Investors were not kind to publicly traded government services companies in Q3 2010. In fact, you could say these companies took a beating from their investors. The federal services space took the brunt of it, with pricing down 19%, while defense prime contractors declined 5%. Even worse, valuation multiples are at the lowest levels in the past decade.
While this sounds like a lot of ‘glass half empty’ perspective, it isn’t all bad news. Recently ACG National Capital member Jean Stack of Houlihan Lokey wrote an article in Washington Technology regarding mergers and acquisitions in the government services sector. She, like so many others, predicted the M&A pace will remain strong into 2011 even though the industry has experienced downward momentum in pricing. Why? Companies and investors are cautious about organic growth prospects and are looking at M&A opportunities in order to support growth.

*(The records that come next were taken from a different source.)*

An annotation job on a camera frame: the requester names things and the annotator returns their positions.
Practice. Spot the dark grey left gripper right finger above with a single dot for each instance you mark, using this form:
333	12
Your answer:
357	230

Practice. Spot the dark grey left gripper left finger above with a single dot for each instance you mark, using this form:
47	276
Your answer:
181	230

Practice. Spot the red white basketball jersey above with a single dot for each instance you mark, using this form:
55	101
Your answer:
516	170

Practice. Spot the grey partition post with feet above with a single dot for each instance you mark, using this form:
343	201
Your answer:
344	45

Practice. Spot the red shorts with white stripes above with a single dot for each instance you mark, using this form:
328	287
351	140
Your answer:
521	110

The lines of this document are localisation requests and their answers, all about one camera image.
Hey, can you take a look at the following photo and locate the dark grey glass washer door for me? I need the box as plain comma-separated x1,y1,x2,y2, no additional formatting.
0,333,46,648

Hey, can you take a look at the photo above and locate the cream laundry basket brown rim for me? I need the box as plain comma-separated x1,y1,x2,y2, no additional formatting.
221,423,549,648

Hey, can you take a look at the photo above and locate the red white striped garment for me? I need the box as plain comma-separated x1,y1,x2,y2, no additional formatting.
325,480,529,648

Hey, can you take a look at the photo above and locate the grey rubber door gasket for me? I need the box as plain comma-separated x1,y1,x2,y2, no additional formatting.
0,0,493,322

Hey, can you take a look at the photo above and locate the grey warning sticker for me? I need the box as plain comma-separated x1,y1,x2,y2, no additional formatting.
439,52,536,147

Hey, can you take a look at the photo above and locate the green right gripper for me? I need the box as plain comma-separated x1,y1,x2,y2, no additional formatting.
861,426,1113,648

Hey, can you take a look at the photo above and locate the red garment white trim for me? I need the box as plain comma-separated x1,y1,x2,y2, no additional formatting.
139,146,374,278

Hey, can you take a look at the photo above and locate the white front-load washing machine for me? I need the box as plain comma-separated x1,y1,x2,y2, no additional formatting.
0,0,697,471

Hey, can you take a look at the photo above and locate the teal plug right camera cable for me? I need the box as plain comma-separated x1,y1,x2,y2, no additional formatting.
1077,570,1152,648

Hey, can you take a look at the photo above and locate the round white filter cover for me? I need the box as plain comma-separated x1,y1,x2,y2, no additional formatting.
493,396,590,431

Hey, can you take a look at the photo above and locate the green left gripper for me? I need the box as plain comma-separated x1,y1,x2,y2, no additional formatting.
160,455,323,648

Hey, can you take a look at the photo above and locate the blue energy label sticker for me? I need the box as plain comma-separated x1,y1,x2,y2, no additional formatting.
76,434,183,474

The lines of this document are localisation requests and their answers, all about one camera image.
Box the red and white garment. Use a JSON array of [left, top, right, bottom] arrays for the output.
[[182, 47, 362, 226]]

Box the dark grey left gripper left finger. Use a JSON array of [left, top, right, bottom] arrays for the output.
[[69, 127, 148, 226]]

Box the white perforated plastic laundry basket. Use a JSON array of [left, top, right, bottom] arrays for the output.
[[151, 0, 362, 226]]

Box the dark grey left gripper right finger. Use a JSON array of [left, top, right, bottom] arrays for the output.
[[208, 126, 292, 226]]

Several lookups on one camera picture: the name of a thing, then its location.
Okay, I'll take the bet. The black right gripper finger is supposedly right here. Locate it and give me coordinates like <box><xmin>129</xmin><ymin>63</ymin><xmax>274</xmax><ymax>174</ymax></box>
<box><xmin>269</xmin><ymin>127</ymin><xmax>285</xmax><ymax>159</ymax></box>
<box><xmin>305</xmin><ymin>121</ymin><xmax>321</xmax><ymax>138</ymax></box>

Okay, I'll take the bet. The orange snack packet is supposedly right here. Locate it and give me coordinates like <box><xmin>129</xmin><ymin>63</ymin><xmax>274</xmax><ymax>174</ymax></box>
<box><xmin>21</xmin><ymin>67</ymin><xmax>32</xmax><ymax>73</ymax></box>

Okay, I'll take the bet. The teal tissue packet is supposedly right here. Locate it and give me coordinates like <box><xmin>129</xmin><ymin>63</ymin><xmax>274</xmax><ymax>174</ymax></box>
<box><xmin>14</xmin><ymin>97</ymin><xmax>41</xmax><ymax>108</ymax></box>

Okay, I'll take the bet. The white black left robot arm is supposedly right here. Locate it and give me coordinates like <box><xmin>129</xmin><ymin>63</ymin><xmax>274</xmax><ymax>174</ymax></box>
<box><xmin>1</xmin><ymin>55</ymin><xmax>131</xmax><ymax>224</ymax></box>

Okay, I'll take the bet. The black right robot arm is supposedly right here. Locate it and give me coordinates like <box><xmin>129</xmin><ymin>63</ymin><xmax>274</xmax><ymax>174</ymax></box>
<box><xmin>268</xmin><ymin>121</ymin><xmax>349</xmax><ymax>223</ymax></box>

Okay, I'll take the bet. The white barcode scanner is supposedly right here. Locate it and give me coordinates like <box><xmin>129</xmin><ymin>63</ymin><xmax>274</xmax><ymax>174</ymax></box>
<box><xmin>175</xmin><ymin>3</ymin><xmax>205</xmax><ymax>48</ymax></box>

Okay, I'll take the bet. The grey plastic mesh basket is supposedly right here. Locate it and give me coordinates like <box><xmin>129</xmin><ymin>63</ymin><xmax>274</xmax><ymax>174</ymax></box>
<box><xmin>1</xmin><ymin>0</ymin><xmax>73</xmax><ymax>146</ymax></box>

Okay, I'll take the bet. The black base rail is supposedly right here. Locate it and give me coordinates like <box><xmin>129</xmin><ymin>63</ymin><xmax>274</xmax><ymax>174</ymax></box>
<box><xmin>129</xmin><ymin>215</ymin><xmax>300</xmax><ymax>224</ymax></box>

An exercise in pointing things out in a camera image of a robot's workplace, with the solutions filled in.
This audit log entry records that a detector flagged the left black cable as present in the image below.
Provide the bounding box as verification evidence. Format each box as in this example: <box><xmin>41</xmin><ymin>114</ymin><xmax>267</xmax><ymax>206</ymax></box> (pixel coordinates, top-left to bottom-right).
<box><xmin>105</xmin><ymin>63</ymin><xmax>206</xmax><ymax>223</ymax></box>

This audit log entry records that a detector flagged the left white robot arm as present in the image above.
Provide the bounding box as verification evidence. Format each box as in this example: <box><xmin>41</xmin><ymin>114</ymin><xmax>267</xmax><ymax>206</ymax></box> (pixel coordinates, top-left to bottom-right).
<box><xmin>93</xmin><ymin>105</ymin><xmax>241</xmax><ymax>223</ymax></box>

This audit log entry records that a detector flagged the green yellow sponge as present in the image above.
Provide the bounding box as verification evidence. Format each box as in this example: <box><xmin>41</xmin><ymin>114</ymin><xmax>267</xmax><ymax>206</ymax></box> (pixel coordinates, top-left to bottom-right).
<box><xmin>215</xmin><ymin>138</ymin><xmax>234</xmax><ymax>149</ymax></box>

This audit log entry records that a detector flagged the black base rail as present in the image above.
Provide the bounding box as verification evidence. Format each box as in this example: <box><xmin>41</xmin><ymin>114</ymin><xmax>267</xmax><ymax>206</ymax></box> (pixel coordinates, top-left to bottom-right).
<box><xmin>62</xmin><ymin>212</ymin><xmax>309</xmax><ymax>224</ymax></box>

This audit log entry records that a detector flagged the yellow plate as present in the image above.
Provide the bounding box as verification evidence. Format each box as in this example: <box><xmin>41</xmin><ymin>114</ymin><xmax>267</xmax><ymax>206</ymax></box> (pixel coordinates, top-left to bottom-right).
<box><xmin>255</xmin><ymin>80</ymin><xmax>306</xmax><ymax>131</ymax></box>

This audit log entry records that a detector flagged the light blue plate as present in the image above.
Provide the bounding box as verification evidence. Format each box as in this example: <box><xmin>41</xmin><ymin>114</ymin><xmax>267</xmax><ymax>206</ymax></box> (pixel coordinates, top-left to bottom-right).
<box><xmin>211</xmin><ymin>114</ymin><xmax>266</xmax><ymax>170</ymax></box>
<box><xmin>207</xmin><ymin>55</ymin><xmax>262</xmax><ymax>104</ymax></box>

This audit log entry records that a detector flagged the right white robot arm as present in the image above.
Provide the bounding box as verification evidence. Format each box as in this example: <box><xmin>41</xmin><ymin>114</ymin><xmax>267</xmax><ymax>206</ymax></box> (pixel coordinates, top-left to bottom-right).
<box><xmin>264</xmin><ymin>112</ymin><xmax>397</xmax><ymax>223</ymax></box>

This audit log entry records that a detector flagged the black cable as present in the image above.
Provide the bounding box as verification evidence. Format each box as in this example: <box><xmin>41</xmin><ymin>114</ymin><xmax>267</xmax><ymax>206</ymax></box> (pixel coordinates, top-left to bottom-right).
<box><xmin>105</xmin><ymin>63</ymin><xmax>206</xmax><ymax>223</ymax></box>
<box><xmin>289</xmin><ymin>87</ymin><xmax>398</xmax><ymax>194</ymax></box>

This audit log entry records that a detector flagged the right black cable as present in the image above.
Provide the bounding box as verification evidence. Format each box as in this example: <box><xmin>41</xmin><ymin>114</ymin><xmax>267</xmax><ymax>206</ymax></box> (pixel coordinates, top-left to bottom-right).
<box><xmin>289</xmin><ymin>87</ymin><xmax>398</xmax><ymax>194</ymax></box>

Between the Obama Administration increasing federal insourcing, the Department of Defense scaling back its spending, and the winding down of military efforts in Iraq, an increase in M&A activity among government contractors seems imminent. Especially since 2010 is already shaping up to be one of the strongest years for industry consolidation. This will definitely continue well into 2011 as more public companies are targeted for acquisitions by larger prime contractors and private equity sponsors are emboldened by relatively inexpensive public pricing.
However, for these deals to truly support long-term growth, companies must reconsider the “buying for size” mentality and focus on acquiring new capabilities, contract vehicles, and customer relationships in areas that are perceived budgetary priorities.
The current economic outlook for defense contractors may not be all positive, but the market is primed for aggressive M&A activity and consolidation. For small and medium-sized companies with competencies in growth markets like cybersecurity, this negative turn can end up having very positive consequences.
Despite the market cooling off, there’s a hot front of M&A activity on the horizon. What do you think the market will look like when things cool back down?